As a security practitioner, I’m interested in how large language models (LLMs) can make me more efficient in my work. But they’re not my focus, so I’m drawn to writing such as Simon Willison’s 2024 retrospective on AI, which is loaded with insights. It’s worth reading the whole thing, but here are my top three takeaways:

Despite being the most popular, GPT-4 isn’t the most advanced LLM—it’s not even in the top 50. I’ll admit that the few times I’ve used an LLM, I’ve defaulted to GPT because it’s just what comes to mind. Since reading this article, I’ve given Anthropic Claude a try, and I’ll have more to say about it in a later post. The point is, a heck of a lot of models are out there now, and it’s worth your time to think about which one is best to use, and that might depend on the use case at hand.

Input is important. Perhaps this one isn’t surprising—it’s the time-honored truism of “garbage in, garbage out.” But the point here is that the data fed to the model by its developers is far less important than what you can feed it in your prompt, which can now be as large as millions of tokens (words, basically, or maybe subwords if the model parses base words and affixes). As Mr. Willison states:

You can now throw in an entire book and ask questions about its contents, but more importantly you can feed in a lot of example code to help the model correctly solve a coding problem.
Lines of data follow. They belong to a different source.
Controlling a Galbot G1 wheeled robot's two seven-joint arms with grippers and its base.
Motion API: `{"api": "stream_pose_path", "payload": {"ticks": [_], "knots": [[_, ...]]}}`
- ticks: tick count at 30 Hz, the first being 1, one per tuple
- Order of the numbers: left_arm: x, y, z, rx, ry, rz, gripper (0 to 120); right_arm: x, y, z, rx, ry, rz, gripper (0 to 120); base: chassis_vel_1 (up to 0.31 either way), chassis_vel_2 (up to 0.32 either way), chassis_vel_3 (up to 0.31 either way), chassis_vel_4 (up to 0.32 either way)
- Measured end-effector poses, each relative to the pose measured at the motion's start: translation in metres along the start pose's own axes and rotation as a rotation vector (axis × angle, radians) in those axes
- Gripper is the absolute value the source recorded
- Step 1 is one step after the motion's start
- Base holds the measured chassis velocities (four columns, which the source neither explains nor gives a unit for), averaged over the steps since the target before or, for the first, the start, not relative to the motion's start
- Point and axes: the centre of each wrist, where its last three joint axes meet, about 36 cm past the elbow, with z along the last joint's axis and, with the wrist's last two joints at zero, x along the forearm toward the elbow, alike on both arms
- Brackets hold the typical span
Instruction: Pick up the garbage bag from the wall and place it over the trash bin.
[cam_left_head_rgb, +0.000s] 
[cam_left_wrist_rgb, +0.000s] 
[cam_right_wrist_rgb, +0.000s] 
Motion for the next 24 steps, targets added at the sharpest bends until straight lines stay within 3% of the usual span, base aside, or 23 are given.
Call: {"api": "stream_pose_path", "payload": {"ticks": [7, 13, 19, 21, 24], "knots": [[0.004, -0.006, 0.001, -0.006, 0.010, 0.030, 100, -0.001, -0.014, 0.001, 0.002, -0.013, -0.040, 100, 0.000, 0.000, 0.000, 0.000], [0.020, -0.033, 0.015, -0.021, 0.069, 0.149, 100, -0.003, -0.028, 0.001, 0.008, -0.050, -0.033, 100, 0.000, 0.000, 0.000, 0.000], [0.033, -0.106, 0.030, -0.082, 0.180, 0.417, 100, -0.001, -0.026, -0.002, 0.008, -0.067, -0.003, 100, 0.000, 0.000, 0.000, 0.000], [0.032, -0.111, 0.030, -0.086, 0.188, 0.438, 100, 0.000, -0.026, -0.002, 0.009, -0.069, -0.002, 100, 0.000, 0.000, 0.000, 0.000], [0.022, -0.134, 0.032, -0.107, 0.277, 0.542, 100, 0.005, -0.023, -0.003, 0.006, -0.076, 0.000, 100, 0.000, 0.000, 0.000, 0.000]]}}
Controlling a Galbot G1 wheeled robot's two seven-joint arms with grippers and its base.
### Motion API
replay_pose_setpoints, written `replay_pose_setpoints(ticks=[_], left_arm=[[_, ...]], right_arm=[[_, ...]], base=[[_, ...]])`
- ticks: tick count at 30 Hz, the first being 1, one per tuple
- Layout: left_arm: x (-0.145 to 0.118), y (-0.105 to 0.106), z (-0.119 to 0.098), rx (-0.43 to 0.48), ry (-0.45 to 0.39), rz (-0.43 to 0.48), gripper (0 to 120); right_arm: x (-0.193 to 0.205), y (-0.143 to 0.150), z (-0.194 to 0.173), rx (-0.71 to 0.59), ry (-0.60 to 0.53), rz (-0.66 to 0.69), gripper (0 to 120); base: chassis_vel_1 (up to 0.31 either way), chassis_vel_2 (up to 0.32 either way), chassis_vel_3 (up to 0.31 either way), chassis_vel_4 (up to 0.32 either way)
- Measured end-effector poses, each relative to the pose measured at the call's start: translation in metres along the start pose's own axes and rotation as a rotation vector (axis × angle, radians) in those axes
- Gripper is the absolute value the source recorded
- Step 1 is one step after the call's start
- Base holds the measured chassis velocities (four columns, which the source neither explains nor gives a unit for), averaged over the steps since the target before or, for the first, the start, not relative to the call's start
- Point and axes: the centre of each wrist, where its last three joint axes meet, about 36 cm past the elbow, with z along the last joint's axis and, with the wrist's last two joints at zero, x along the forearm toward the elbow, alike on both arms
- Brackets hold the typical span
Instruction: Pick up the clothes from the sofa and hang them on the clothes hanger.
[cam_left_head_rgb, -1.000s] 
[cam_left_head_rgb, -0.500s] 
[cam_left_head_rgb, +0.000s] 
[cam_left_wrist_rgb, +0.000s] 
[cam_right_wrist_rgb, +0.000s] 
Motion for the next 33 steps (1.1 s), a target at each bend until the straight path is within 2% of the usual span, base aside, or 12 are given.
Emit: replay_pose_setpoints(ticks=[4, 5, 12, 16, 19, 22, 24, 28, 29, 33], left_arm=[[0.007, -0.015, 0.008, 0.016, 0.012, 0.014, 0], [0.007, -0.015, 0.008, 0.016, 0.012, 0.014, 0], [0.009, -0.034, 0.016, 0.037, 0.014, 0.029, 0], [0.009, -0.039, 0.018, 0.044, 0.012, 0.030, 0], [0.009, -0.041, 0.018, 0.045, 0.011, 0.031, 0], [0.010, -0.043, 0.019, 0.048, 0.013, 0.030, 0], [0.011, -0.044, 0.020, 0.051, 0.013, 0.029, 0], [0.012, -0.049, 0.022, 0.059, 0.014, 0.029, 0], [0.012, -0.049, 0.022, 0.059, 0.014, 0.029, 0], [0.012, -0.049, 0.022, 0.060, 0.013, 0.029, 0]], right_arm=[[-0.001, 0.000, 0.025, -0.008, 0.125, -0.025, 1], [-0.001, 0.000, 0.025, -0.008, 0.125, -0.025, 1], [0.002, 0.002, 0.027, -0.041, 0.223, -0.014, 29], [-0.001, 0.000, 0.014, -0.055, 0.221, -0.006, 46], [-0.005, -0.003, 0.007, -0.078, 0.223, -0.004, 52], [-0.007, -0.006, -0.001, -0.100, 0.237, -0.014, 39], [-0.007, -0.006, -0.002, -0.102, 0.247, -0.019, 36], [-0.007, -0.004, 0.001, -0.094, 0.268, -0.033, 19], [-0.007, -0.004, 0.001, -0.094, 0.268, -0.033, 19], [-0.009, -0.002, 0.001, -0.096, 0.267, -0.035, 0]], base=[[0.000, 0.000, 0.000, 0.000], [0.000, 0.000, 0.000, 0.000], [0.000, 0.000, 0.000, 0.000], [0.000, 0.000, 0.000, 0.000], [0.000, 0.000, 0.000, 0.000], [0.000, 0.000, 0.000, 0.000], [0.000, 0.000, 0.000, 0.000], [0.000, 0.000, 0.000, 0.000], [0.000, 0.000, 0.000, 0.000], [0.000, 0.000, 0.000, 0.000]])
But perhaps this article’s most important insight of all is that LLMs look easy to use, but they’re hard to use. The friendly chatbot interface, the tv commercials that show typical folks conversing with their phones while cooking, working on their car, etc., can be pretty deceptive.

A lot of vendors seem to have missed this point and have wedged poorly thought-out, on-by-default AI widgets into their products, and because the prompts being supplied to those widgets are pretty weak (e.g., a search query comprising a few words) the output is often comically wrong. I’m sure everyone has noticed this problem with everyday tools like search engines, but it also affects specialized tools such as those we use to analyze threat intelligence.

I’ll shamelessly promote my employer, Team Cymru, here—they got it right with the new LLM functionality in Pure Signal Scout (I personally had nothing to do with the work that went into it, but my colleagues who did clearly took a sensible and considered approach). This opt-in feature delivers accurate threat intelligence insight to every query I’ve tried against it, likely because the prompt is so well engineered (see my first takeaway above). Even better, the insights are displayed in a tiered fashion, starting with unobtrusive bite-sized pieces by default, and getting more detailed as you request it through buttons and twist-downs in the interface. So computing resources, screen real estate, and your attention aren’t wasted.

Screenshot of Team Cymru’s Pure Signal Scout threat intelligence tool
Team Cymru’s Pure Signal Scout

Mr. Willison is one of the few analysts with objective takes on both the strengths and weaknesses of LLMs, and I’ll keep paying attention to his updates.